Task details
Search the data below for the string "kindly". Extract every line that contains it.

Recorded data
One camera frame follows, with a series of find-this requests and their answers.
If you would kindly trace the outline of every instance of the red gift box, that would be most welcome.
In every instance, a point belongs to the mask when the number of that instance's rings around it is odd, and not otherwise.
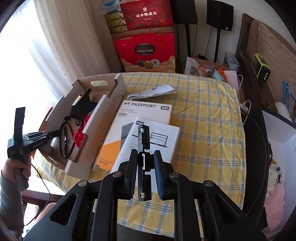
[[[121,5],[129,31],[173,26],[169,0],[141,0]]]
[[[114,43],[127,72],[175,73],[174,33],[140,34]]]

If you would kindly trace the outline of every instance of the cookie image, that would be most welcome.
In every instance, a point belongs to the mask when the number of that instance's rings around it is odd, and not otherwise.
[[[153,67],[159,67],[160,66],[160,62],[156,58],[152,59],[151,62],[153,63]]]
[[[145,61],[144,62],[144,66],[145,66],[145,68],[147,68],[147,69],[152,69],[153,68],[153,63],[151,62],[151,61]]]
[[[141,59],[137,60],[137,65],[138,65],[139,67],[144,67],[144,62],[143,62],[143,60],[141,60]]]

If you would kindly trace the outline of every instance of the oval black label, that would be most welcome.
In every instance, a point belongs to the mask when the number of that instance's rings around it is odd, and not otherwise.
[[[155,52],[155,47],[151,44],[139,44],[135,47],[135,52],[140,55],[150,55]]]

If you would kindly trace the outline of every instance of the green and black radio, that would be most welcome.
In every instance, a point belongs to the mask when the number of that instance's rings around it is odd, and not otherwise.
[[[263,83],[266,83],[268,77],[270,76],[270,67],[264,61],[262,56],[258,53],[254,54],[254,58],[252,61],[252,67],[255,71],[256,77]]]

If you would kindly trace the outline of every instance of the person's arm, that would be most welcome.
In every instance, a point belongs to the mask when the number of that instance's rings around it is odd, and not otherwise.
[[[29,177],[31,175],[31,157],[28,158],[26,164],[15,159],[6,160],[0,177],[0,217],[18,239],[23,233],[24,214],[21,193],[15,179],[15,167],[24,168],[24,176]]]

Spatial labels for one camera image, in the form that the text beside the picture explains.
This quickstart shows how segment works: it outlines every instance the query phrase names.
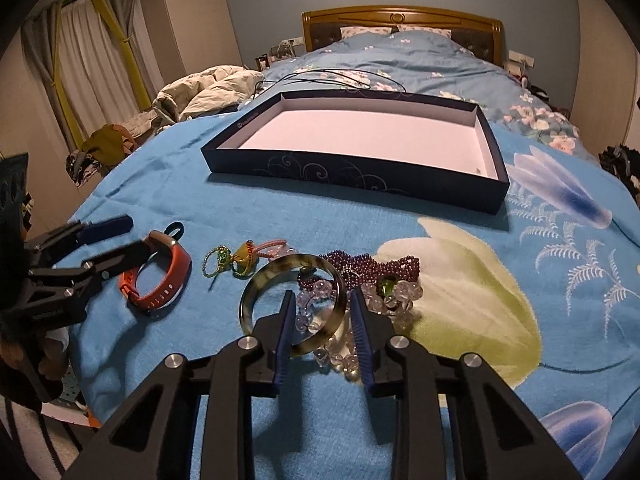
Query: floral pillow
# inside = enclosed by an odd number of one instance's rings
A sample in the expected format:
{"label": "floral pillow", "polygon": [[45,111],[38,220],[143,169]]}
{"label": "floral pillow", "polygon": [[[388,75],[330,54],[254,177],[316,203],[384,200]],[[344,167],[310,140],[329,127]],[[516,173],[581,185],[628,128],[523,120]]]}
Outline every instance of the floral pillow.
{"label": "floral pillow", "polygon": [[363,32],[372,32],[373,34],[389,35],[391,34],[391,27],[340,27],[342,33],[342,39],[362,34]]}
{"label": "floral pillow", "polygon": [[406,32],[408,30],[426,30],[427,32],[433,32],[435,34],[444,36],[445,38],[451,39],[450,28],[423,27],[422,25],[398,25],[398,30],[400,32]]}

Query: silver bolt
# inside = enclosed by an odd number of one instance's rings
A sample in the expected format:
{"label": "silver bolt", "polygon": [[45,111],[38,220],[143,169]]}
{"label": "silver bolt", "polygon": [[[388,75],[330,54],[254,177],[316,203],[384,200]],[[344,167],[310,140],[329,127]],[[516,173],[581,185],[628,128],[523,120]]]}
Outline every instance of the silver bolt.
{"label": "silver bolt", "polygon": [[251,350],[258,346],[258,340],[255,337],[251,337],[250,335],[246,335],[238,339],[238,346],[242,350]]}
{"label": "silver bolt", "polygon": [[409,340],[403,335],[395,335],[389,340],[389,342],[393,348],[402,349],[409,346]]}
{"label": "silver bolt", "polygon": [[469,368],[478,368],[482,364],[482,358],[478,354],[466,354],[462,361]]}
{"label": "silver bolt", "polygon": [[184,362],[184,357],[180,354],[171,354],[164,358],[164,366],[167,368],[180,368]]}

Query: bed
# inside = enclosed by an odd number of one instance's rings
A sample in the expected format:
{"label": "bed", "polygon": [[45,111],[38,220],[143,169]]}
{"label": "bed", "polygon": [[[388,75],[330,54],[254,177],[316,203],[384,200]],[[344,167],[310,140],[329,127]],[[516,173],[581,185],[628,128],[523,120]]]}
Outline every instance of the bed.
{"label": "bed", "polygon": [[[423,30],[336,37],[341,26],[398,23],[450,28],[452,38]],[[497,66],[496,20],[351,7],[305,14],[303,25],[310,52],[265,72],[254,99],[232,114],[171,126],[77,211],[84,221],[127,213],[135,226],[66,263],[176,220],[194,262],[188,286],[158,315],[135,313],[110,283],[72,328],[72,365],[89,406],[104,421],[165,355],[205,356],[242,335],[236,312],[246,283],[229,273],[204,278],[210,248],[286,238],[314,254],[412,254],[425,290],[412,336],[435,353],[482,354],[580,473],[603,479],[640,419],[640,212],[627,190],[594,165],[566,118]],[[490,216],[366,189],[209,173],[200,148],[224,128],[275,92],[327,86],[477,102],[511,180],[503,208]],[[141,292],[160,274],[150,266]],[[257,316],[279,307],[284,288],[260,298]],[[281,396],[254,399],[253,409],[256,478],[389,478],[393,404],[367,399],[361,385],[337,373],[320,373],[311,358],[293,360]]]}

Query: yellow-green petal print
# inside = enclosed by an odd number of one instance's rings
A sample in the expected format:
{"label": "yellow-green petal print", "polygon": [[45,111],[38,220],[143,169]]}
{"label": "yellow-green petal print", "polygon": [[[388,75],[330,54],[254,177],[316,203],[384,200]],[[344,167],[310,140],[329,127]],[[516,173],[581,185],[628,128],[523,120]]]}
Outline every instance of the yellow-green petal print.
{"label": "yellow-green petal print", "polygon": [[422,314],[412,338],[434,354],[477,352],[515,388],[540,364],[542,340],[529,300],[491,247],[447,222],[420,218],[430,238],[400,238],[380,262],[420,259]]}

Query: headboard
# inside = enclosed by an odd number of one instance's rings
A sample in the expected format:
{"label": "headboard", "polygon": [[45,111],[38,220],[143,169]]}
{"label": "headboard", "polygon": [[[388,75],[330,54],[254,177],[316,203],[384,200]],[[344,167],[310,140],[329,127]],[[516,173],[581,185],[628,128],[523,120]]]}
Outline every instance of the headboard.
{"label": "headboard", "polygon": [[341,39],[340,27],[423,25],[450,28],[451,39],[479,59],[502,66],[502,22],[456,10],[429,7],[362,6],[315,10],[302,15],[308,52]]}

---

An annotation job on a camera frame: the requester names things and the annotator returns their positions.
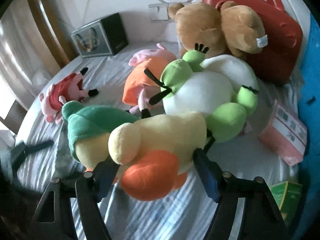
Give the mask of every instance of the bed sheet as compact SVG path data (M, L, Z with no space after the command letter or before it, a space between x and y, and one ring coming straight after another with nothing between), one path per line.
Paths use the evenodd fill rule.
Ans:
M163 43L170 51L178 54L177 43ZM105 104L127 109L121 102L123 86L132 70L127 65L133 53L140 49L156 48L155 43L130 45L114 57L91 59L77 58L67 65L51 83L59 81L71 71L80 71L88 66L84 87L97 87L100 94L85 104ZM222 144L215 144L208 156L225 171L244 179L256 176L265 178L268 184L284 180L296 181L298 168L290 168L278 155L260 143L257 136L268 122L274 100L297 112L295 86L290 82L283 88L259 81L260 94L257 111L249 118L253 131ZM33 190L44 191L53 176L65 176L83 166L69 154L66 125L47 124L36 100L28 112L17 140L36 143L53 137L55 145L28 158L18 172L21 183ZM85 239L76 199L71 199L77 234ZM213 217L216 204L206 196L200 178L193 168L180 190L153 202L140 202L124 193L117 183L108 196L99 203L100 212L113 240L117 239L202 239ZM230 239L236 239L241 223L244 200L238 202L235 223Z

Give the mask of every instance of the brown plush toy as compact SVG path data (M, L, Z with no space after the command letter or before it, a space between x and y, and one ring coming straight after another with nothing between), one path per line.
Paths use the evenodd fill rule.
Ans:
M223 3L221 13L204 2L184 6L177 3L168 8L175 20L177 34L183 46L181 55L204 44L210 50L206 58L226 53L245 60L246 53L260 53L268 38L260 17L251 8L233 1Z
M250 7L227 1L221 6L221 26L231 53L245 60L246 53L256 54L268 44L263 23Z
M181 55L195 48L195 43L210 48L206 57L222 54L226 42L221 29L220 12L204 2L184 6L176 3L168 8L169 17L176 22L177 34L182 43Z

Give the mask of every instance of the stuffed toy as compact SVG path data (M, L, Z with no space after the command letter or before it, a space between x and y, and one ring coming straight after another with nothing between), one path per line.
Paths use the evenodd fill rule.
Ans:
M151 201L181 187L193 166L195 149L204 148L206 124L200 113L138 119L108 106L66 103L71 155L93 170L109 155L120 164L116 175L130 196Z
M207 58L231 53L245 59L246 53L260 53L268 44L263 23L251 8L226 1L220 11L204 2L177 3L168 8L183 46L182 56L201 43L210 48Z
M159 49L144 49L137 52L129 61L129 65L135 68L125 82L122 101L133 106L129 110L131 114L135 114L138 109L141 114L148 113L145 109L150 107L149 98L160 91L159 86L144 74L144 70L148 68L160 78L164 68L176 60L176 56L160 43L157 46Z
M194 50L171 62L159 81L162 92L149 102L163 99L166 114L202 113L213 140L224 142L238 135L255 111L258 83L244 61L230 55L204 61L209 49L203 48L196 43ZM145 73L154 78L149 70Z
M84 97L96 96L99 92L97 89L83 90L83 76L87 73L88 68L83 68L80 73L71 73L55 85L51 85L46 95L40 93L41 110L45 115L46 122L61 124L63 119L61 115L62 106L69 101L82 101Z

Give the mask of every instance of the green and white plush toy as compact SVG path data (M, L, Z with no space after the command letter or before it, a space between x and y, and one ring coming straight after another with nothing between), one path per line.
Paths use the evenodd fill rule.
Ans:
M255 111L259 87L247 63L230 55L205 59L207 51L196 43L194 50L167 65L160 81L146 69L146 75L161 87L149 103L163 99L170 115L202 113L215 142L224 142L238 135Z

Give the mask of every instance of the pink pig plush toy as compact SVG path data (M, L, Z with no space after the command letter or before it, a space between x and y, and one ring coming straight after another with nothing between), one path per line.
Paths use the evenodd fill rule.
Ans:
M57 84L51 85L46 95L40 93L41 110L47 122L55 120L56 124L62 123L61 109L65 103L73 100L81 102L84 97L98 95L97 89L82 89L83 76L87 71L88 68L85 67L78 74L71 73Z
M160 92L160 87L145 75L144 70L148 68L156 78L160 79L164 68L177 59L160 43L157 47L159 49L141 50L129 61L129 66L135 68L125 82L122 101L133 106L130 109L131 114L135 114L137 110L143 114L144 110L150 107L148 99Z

...

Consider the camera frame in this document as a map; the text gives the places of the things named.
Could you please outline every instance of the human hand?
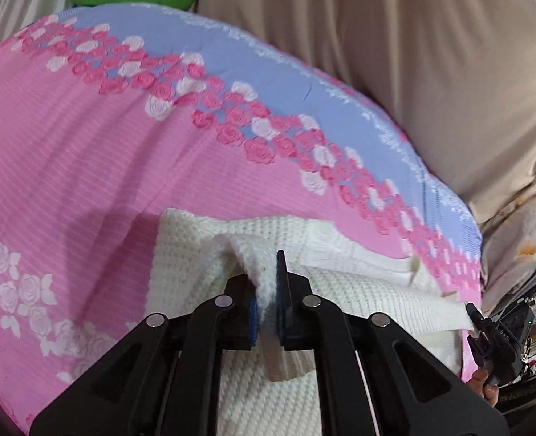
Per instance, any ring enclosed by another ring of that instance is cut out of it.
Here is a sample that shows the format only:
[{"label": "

Your solution
If you would kindly trace the outline of every instance of the red gift box, that would be most welcome.
If you would kindly trace the outline of every instance of the cookie image, that would be most welcome.
If you would kindly trace the outline of every instance of the oval black label, that would be most welcome.
If you would kindly trace the outline of every instance of the green and black radio, that would be most welcome.
If you would kindly trace the outline of every instance of the person's arm, that would be most welcome.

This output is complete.